If NoCs are to be accepted, their full power implications need
to be known. Moreover, these power characteristics must be
accurately understood across the large possible design space of
NoCs. Blocking time is one of the effective factors on NoC
power consumption. In this paper we present a Markovian
model for evaluating the amount of the dissipated power comes
from packet blocking and show the blocking time effects on
total power consumption of on-chip networks approach.
Keywords- Network on Chip(NoC); High Traffic Regions;
Packet Blocking Power Consumption; Blocking Time
I.
INTRODUCTION
Large systems on chip(SoC) are interconnecting limited
due to high area, power and delays. Network on Chip(NoC)
is an efficient on-chip communication architecture for SoC
architectures that is structured, reusable, scalable, and has
high performance and enables integration of a large number
of computational and storage blocks on a single chip.
Researchers and designers have recognized the
importance of low-power computing for even very high-end
microprocessors.

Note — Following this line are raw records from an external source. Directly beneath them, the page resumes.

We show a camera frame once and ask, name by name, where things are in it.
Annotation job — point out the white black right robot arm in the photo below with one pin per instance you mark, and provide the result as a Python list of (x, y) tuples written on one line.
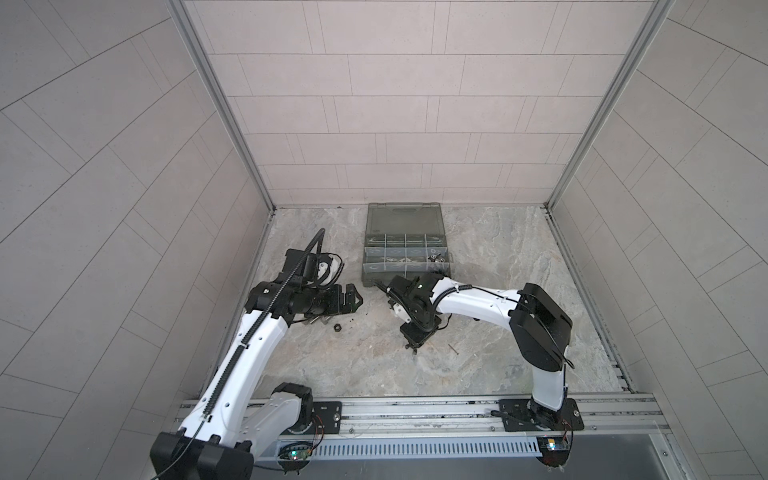
[(541, 329)]

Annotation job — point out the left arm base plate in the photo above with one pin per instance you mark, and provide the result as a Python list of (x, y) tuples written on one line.
[(326, 414)]

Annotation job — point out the white vent grille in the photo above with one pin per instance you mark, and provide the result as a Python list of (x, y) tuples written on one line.
[(336, 449)]

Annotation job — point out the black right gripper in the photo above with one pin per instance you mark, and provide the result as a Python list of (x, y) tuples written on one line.
[(411, 339)]

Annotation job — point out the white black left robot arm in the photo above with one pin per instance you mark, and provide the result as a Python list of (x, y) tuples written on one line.
[(219, 439)]

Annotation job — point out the left green circuit board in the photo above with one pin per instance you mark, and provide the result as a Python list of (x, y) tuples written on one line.
[(300, 451)]

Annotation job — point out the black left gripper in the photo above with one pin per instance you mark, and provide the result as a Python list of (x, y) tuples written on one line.
[(335, 306)]

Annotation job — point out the grey compartment organizer box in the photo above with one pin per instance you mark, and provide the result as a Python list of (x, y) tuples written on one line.
[(398, 239)]

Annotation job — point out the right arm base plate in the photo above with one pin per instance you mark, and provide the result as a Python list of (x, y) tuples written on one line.
[(528, 416)]

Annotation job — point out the right circuit board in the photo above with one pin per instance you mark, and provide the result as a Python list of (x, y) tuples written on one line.
[(555, 451)]

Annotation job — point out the aluminium front rail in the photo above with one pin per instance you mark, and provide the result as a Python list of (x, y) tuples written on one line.
[(467, 416)]

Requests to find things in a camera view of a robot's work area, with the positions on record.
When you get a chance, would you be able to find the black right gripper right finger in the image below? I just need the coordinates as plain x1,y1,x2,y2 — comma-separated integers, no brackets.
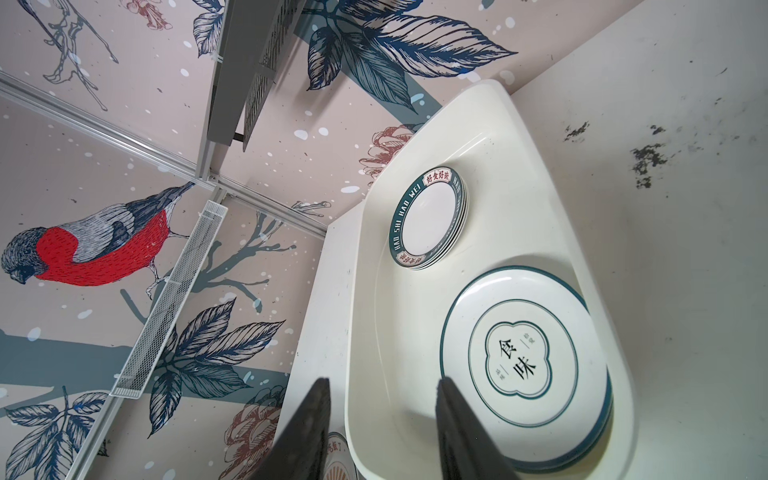
436,377,519,480

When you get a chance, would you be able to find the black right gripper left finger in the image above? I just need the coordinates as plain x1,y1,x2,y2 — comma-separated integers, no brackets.
251,378,331,480

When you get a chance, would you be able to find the orange sunburst plate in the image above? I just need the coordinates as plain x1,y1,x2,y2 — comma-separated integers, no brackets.
322,432,359,480

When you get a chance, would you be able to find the green rim plate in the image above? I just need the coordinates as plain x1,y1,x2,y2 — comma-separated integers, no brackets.
388,166,469,270

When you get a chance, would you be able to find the white plastic bin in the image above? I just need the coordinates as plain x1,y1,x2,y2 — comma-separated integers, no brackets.
345,80,637,479

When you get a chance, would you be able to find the white mesh wall shelf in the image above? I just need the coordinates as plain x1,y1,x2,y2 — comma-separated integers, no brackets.
110,201,228,399

Clock rates and die sizes increase by
technology scaling; therefore power dissipation is predicted
to become the key limiting factor on the performance of
single chip microprocessor.
Nowadays, power efficiency is one of the most
important concerns in NoC architecture design. Consider a
10×10 tile-based NoC, assuming a regular mesh topology
and 32 bit link width in 0.18um technology and minimal
spacing, under 100Mbit/s pair-wise communication
demands, interconnects will dissipate 290W of power [2].
Thus, reducing the power consumption on global
interconnects is a key factor to the success of NoC designs.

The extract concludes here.